The new turn of events prove that when both countries have been going through diplomatic talks in parallel with hostile positions including boycott of products, the state of confrontation has not eased at all. Although Beijing claims innocence saying no provocations have been made from its side, facts speak otherwise. During last May, both armies had stood face to face in several points of the line of control and finally Indian soldiers were subjected to ruthless Chinese attacks followed by China being invited to talks. India proved that it is not prepared for any compromise and affirmed that it would not let China use India as its main market for Chinese goods. India followed up on this stand by banning 49 Chinese-made apps first and another 118 on Wednesday, plus suspending contracts with Chinese companies and blocking products at Customs posts.

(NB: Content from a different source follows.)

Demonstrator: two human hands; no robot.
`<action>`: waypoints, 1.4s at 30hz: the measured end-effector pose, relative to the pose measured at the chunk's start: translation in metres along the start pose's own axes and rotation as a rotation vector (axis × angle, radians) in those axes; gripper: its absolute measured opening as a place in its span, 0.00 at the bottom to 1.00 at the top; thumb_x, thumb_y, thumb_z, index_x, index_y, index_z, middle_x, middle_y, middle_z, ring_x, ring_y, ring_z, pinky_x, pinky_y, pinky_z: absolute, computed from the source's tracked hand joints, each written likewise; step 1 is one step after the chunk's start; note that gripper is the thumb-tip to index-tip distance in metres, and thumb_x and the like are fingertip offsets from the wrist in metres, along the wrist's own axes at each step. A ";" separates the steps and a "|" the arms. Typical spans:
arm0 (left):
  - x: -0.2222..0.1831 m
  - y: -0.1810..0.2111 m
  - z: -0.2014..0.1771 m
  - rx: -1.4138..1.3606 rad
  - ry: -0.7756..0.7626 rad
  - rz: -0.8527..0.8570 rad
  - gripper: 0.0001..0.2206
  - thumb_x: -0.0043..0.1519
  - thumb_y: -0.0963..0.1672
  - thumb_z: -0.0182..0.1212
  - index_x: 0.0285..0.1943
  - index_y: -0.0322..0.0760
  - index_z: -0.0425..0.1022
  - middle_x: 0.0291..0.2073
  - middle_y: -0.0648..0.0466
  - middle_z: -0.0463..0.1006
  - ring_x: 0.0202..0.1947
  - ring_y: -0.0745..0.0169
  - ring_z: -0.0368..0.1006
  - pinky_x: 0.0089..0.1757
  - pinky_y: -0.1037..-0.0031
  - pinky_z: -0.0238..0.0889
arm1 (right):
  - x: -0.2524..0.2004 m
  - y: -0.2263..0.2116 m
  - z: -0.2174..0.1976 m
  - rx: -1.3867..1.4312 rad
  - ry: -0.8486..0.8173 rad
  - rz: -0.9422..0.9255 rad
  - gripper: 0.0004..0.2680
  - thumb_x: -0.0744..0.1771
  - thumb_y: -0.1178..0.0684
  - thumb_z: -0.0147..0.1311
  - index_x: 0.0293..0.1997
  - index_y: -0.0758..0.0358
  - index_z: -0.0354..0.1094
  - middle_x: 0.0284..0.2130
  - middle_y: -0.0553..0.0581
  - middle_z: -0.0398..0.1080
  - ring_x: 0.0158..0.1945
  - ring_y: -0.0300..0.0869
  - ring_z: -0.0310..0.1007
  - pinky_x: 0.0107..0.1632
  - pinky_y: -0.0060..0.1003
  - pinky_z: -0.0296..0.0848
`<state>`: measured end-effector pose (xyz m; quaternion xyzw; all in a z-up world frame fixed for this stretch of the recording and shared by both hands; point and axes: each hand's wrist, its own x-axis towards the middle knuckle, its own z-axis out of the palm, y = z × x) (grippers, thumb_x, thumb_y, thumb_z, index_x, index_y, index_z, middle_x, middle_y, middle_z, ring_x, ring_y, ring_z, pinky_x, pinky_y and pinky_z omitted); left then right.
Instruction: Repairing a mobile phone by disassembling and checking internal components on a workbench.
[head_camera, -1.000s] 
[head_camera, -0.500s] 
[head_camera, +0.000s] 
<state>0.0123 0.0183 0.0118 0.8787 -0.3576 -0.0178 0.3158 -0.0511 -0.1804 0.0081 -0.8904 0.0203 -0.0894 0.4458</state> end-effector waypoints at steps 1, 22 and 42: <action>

India cannot make concessions on this issue which impinges on its sovereignty. However, the continuing setbacks being suffered in Ladakh prove that the Modi government does not have a firm way forward in handling the matter. The talks held between military commanders and at the level of national security adviser have not yielded concrete results. China has yet to comply with New Delhi's demand that it pull back to the land where it was prior to the conflicts in the borders two months ago.
In the border dispute with Pakistan, India has been able to establish a line of control and get it accepted by the international community. But when it comes to border lines with China, i.e. the Line of Actual Control, that remains a vague line in the realm of claims by both countries. That is why Chinese foreign minister Wang Yi said at Paris the other day that in the absence of clear demarcation of borders, issues like the one in Ladakh are likely to continue. And the new infiltration attempt into the southern side of Pangong Tso illustrates that China is trying to capitalise on this lack of definiteness of border and to intensify incursion. Therefore, what the central government has to do is to display the will and diplomatic dexterity to work out an amicable political resolution with Beijing. Real statesmanly skills lie in showing tactics and maneuvres not before internal political adversaries, but to drive away the enemy from outside. At any cost, China cannot be allowed to expand the current incursion into a level that endangers the country's sovereignty and security.